18. Na sua petição de recurso vem a recorrente contestar tal entendimento dizendo no essencial que:
a) "Do art. 52° nºs 2 e 3 do Decreto-Lei n° 72-A/2010 de 18/6 resulta inequivocamente que a remissão nele efectuada para o art. 155° e ss do CCP, opera-se sem restrições, ressalvas ou excepções";
b) "A remissão operada para os arts. 155° e ss do CCP, é uma remissão em bloco, isto é, para o regime jurídico traçado por aqueles arts. 155° e ss.";
c) "O esforço interpretativo que em sentido diverso é feito no douto Acórdão recorrido, conduz a uma interpretação da lei que não encontra na letra da mesma o mínimo de correspondência verbal, redundando em violação do disposto no art. 9º n° 3 do Código Civil";
d) "E não tem, tal interpretação, em conta o espírito do legislador e bem assim as circunstâncias e condições específicas em que a lei é aplicada, à revelia do disposto no n° 1 do mesmo art. 9°";
e) " O art. 52° n° 2 do D.L. n° 72-A/2010 de 18/6, mais não visa do que possibilitar o cumprimento do prazo para regularização das iniciativas comunitárias e a execução do QREN, a ocorrer até ao final do exercício orçamental de 2011, como impunha o art. 62° n° 1 da Lei n° 3-B/2010 de 28/4, permitindo com esse fim, a adopção do concurso público urgente desde que, para o efeito, se encontrem reunidos todos os pressupostos, como no presente caso se encontram, previstos no art. 52° n° 2 do referido D.L. n° 72-A/2010";
f) "A não ser assim, estará inevitavelmente o intérprete a distinguir onde o legislador não o fez, acrescentando-se requisitos de aplicação àquele normativo que inevitavelmente colocarão em causa a razão de ser do mesmo e inviabilizarão a prossecução do objectivo por ele preconizado";
g) "E esta não se reconduz a uma interpretação literal da lei, pois bem ao invés, é ela a única que permite atender ao pensamento do legislador e às circunstâncias em que a referida disposição legal foi elaborada, concretamente a de permitir dar execução efectiva à Lei do Orçamento do Estado para o ano de 2010";
h) "Foi o Governo que, ao prever a possibilidade legal de recorrer, no caso concreto, ao concurso público urgente, qualificou ele próprio, a existência de uma situação dominada pelo risco iminente de prejuízo para o interesse público, pelo que ao lançar mão do concurso público urgente, a Recorrente mais não fez do que adoptar um procedimento no âmbito de um quadro já qualificado como urgente";
i) "A interpretação preconizada no Douto Acórdão recorrido, não pode portanto nesta parte merecer acolhimento por se afastar em absoluto da letra da lei e por ser estranha ao pensamento do legislador, violando consequentemente os arts. 155° e ss do CCP, o art. 52° n° 2 do D. L. n° 72-A/2010 de 18/6, o art. 62° n° 1 da Lei n° 3-B/2010 de 28/4 e ainda o art. 9° nos 1 e 2 do Código Civil, o que constitui motivo suficiente para a revogação daquela douta decisão, e consequentemente, para ser concedido visto ao contrato em questão".
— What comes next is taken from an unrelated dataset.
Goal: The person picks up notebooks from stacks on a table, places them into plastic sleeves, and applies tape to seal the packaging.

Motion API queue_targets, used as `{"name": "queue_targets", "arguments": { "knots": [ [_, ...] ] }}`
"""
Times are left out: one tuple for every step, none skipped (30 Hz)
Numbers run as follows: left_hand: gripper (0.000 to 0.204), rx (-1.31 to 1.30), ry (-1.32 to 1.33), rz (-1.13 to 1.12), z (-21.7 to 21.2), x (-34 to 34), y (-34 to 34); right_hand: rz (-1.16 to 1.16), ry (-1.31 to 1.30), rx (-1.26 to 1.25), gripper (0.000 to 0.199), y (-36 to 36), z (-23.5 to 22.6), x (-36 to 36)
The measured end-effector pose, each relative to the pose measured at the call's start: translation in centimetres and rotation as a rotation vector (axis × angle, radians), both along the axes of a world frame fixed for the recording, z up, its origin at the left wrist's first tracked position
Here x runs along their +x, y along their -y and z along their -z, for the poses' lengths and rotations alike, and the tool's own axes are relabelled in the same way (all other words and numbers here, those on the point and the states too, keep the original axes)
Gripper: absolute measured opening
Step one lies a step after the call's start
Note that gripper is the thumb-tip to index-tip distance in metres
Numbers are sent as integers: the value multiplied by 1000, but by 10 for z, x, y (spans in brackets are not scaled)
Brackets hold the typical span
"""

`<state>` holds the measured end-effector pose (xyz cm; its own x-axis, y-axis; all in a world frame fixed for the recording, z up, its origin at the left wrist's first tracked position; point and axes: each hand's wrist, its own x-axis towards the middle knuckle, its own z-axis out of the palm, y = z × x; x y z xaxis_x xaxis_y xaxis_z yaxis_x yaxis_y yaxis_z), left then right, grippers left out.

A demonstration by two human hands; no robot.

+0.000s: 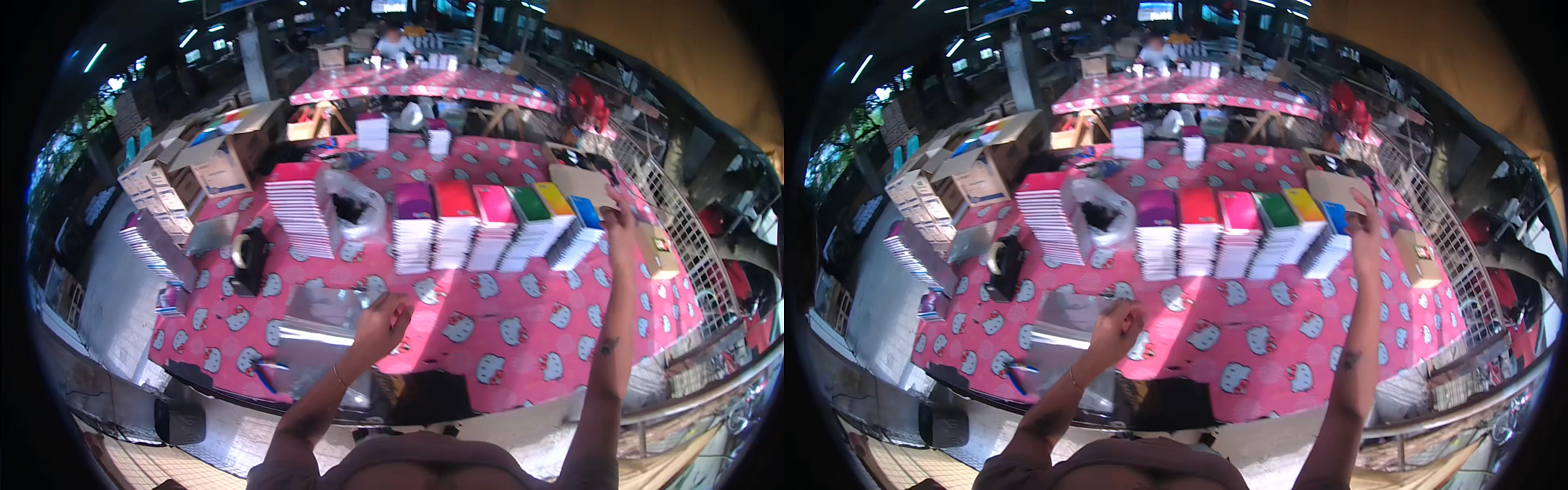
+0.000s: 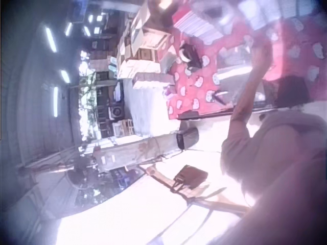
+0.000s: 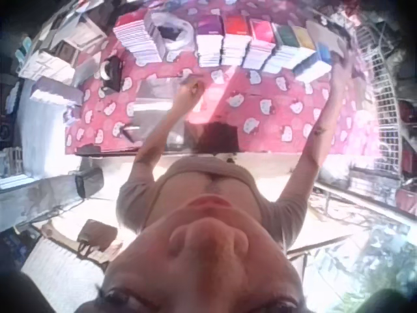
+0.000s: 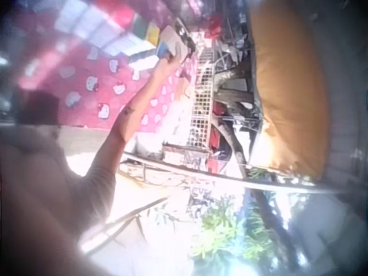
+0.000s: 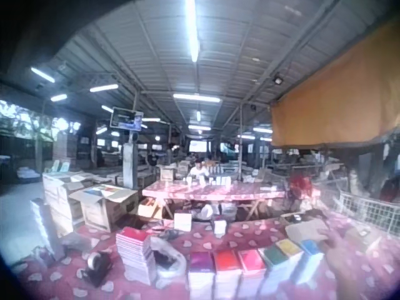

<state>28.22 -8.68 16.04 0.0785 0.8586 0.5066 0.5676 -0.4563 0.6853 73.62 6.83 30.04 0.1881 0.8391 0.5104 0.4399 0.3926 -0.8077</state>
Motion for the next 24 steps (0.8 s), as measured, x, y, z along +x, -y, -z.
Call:
{"name": "queue_targets", "arguments": {
  "knots": [
    [21, 29, -2, 33, 1, 28, -7, 40, 127, -29, 58, -22, 26, 33],
    [21, 76, -1, 73, 3, 56, -23, 71, 298, 41, 62, -40, 45, 56],
    [21, 123, -4, 109, 2, 82, -37, 95, 465, 109, 67, -56, 64, 71],
    [24, 180, -131, 119, -2, 110, -50, 134, 594, 116, 69, -67, 84, 86],
    [27, 205, -180, 148, -7, 139, -64, 170, 719, 128, 73, -75, 99, 96],
    [31, 236, -233, 165, -14, 168, -79, 174, 763, 61, 76, -80, 110, 100],
    [34, 262, -285, 181, -20, 196, -93, 174, 807, -11, 80, -82, 119, 101],
    [37, 302, -319, 169, -24, 217, -108, 182, 869, -128, 83, -83, 121, 92],
    [39, 343, -356, 156, -27, 235, -125, 186, 930, -242, 87, -83, 120, 81],
    [42, 395, -384, 161, -31, 259, -145, 243, 980, -170, 79, -83, 126, 85],
    [43, 427, -396, 169, -36, 288, -166, 310, 1007, -156, 74, -86, 132, 103],
    [45, 459, -404, 181, -39, 319, -185, 381, 1038, -146, 69, -89, 140, 126],
    [46, 482, -427, 162, -39, 336, -203, 419, 1060, -122, 64, -91, 140, 126],
    [43, 547, -417, 111, -40, 354, -222, 398, 1016, 20, 46, -87, 138, 136],
    [41, 606, -408, 55, -35, 369, -243, 380, 949, 39, 42, -81, 138, 142],
    [38, 678, -401, -21, -34, 375, -261, 356, 881, 82, 38, -76, 132, 140],
    [35, 560, -507, -36, -24, 368, -278, 306, 803, 131, 34, -70, 127, 128],
    [31, 436, -613, -69, -13, 350, -295, 274, 706, 190, 33, -59, 123, 112],
    [28, 302, -707, -100, -7, 333, -308, 243, 611, 240, 33, -38, 118, 100],
    [20, 414, -700, -141, -3, 321, -312, 202, 574, 301, 36, -11, 110, 88],
    [20, 479, -698, -127, -5, 320, -311, 184, 550, 342, 39, 17, 116, 87],
    [21, 550, -673, -77, -16, 338, -303, 175, 538, 291, 42, 43, 134, 95],
    [21, 622, -644, -24, -31, 356, -291, 172, 526, 239, 45, 74, 152, 100],
    [26, 636, -567, -1, -47, 357, -277, 93, 589, 183, 46, 100, 180, 95]
  ]
}}
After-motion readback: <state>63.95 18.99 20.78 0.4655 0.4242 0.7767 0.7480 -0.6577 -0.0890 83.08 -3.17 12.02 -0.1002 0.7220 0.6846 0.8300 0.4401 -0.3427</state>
19. Tem razão a recorrente num aspeto: "a remissão (...) efectuada para o art. 155° e ss do CCP, opera-se sem restrições, ressalvas ou excepções" e tal remissão "é uma remissão em bloco" (8).
Contudo, é por esse preciso motivo que a conclusão retirada a final não é atendível.
Isto é: como expressamente diz a lei, pode adotar-se o procedimento do concurso público urgente, previsto nos artigos 155.º e seguintes do Código dos Contratos Públicos (CCP), na celebração de contratos de empreitada, desde que se verifiquem os três pressupostos nela fixados.
Acontece que o artigo 155º do CCP, para o qual se remete, expressamente prevê que "[e]m caso de urgência pode adoptar-se o procedimento de concurso público".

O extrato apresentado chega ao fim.